### Sets
Used to efficiently extract unique values
- very similar to lists
- Usage: for unique items
- Syntax: {item1, item2,...}
- Type of data: Set
- Order: Unordered
- Indexing: No
- Duplicate Values: Not Allowed
- Mutability: Mutable 

In [1]:
job_skills = {'tableau', 'sql', 'python', 'statistics'}

In [None]:
job_skills #the order in which the items appear is different than how it was defined; usually alphabetical but don't count on it

{'python', 'sql', 'statistics', 'tableau'}

In [3]:
job_skills[1] #index used to call on specific items in lists but this doesn't work here

TypeError: 'set' object is not subscriptable

In [4]:
job_skills.add('looker')

In [5]:
job_skills

{'looker', 'python', 'sql', 'statistics', 'tableau'}

In [6]:
job_skills.add('sql')

In [7]:
job_skills #sql was already in, even though the code run above, it will only show once

{'looker', 'python', 'sql', 'statistics', 'tableau'}

In [8]:
job_skills.pop('tableau')

TypeError: set.pop() takes no arguments (1 given)

In [None]:
# because sets are not indexed and unordered we cannot choose a specific value to pop
job_skills.pop() # it will choose one arbitrary value and remove it

'python'

In [10]:
job_skills

{'looker', 'sql', 'statistics', 'tableau'}

In [11]:
# to remove a specific item we have to use remove
job_skills.remove('tableau')

In [12]:
job_skills

{'looker', 'sql', 'statistics'}

In [None]:
# List with duplicate values
skill_list = ['python', 'sql', 'statistics', 'tableau', 'python', 'sql', 'statistics', 'tableau']

In [14]:
# Sets can be used to extract a list of unique values
set(skill_list)

{'python', 'sql', 'statistics', 'tableau'}

In [15]:
list(set(skill_list)) # we can put them back in a list

['python', 'sql', 'tableau', 'statistics']

#### Practice

Add a new job title 'AI Specialist' to the set of unique job titles and print the updated set.

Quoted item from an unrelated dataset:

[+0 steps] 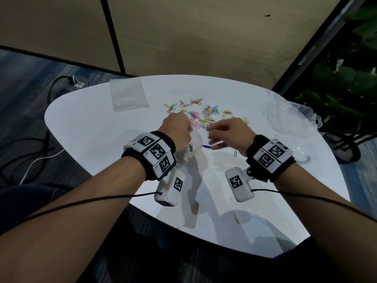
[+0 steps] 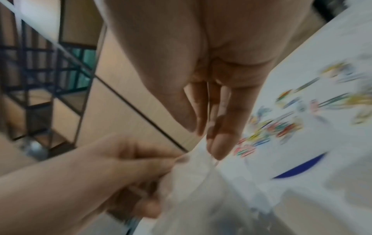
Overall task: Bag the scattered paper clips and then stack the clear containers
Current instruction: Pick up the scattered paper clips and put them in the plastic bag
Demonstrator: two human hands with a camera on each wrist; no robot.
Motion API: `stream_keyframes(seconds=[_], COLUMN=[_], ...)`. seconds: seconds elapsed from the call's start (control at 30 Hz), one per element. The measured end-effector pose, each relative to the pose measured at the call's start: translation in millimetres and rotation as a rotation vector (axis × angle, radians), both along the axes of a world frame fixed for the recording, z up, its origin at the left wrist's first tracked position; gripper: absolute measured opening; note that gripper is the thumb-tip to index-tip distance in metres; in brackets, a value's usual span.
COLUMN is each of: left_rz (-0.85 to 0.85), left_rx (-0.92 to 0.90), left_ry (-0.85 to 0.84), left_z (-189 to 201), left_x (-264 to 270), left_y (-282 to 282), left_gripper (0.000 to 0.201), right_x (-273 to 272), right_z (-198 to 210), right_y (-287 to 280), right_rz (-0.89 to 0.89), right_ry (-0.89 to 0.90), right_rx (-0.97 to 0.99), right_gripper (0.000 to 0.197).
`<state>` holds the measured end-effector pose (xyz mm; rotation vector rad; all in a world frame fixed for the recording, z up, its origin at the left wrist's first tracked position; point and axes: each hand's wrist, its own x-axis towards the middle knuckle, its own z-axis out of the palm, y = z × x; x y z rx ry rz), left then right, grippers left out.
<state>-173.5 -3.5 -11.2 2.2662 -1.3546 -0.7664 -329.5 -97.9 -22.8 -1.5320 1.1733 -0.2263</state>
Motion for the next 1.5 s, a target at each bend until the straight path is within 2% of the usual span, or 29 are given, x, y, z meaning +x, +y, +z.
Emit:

The initial set of unique_job_titles is {'Data Scientist', 'Data Analyst', 'Machine Learning Engineer'}.

In [16]:
unique_job_titles = {'Data Scientist', 'Data Analyst', 'Machine Learning Engineer'}

In [17]:
unique_job_titles

{'Data Analyst', 'Data Scientist', 'Machine Learning Engineer'}

In [18]:
unique_job_titles.add('AI Specialist')

In [19]:
unique_job_titles

{'AI Specialist',
 'Data Analyst',
 'Data Scientist',
 'Machine Learning Engineer'}

Remove the job title 'Data Analyst' from the set of unique job titles and print the updated set. The initial set of unique_job_titles is {'Data Scientist', 'Data Analyst', 'Machine Learning Engineer'}.

In [20]:
unique_job_titles = {'Data Scientist', 'Data Analyst', 'Machine Learning Engineer'}

In [21]:
unique_job_titles.remove('Data Analyst')
print(unique_job_titles)

{'Data Scientist', 'Machine Learning Engineer'}


Create a set of job locations named job_locations from a list of job locations for data science roles and print the set. The list is ['New York', 'San Francisco', 'New York', 'Austin', 'San Francisco'].

In [22]:
job_locations = ['New York', 'San Francisco', 'New York', 'Austin', 'San Francisco']

In [24]:
unique_job_locations = set(job_locations)
print(unique_job_locations)

{'New York', 'Austin', 'San Francisco'}


Find the union of two sets of job skills and print the result. The first set is {'Python', 'SQL', 'Tableau'} and the second set is {'R', 'SQL', 'Machine Learning'}.

In [25]:
help(set)

Help on class set in module builtins:

class set(object)
 |  set() -> new empty set object
 |  set(iterable) -> new set object
 |  
 |  Build an unordered collection of unique elements.
 |  
 |  Methods defined here:
 |  
 |  __and__(self, value, /)
 |      Return self&value.
 |  
 |  __contains__(...)
 |      x.__contains__(y) <==> y in x.
 |  
 |  __eq__(self, value, /)
 |      Return self==value.
 |  
 |  __ge__(self, value, /)
 |      Return self>=value.
 |  
 |  __getattribute__(self, name, /)
 |      Return getattr(self, name).
 |  
 |  __gt__(self, value, /)
 |      Return self>value.
 |  
 |  __iand__(self, value, /)
 |      Return self&=value.
 |  
 |  __init__(self, /, *args, **kwargs)
 |      Initialize self.  See help(type(self)) for accurate signature.
 |  
 |  __ior__(self, value, /)
 |      Return self|=value.
 |  
 |  __isub__(self, value, /)
 |      Return self-=value.
 |  
 |  __iter__(self, /)
 |      Implement iter(self).
 |  
 |  __ixor__(self, value, /)
 |      Re

In [26]:
skills_set1 = {'Python', 'SQL', 'Tableau'}
skills_set2 = {'R', 'SQL', 'Machine Learning'}

In [28]:
all_skills = skills_set1.union(skills_set2)
print(all_skills)

{'Tableau', 'Python', 'R', 'Machine Learning', 'SQL'}